**Directions:** Repeat everything in the listing below. Keep each line exact.
_ _ _ _ _
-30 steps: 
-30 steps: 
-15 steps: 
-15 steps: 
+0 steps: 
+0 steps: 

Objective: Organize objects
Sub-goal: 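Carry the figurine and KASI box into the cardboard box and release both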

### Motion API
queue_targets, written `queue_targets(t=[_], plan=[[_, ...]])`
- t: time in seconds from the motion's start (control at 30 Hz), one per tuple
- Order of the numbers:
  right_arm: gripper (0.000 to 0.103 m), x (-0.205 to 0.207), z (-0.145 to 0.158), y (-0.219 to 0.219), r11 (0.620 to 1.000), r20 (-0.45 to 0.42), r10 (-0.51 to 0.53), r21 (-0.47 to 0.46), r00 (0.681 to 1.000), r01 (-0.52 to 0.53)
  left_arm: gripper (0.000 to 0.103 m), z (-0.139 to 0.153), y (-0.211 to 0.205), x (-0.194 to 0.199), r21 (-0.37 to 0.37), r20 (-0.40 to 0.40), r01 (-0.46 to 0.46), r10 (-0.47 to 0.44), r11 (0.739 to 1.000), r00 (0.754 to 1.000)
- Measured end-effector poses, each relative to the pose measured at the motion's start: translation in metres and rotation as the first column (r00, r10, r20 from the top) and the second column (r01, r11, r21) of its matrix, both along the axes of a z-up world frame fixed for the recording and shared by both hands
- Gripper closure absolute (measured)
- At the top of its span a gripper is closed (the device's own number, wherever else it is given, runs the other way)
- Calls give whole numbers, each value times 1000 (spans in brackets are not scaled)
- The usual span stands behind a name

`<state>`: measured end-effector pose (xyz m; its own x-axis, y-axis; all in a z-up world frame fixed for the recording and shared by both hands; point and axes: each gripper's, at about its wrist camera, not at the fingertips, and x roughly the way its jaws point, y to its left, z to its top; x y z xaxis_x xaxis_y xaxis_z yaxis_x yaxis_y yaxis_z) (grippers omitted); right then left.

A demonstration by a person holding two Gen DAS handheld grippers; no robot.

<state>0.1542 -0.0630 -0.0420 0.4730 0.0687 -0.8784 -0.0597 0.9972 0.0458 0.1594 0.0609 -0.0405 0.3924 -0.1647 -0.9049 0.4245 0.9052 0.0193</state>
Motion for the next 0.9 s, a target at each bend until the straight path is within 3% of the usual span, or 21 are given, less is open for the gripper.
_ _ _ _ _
**Response to this task:**
-30 steps: 
-30 steps: 
-15 steps: 
-15 steps: 
+0 steps: 
+0 steps: 

Objective: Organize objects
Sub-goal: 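Carry the figurine and KASI box into the cardboard box and release both
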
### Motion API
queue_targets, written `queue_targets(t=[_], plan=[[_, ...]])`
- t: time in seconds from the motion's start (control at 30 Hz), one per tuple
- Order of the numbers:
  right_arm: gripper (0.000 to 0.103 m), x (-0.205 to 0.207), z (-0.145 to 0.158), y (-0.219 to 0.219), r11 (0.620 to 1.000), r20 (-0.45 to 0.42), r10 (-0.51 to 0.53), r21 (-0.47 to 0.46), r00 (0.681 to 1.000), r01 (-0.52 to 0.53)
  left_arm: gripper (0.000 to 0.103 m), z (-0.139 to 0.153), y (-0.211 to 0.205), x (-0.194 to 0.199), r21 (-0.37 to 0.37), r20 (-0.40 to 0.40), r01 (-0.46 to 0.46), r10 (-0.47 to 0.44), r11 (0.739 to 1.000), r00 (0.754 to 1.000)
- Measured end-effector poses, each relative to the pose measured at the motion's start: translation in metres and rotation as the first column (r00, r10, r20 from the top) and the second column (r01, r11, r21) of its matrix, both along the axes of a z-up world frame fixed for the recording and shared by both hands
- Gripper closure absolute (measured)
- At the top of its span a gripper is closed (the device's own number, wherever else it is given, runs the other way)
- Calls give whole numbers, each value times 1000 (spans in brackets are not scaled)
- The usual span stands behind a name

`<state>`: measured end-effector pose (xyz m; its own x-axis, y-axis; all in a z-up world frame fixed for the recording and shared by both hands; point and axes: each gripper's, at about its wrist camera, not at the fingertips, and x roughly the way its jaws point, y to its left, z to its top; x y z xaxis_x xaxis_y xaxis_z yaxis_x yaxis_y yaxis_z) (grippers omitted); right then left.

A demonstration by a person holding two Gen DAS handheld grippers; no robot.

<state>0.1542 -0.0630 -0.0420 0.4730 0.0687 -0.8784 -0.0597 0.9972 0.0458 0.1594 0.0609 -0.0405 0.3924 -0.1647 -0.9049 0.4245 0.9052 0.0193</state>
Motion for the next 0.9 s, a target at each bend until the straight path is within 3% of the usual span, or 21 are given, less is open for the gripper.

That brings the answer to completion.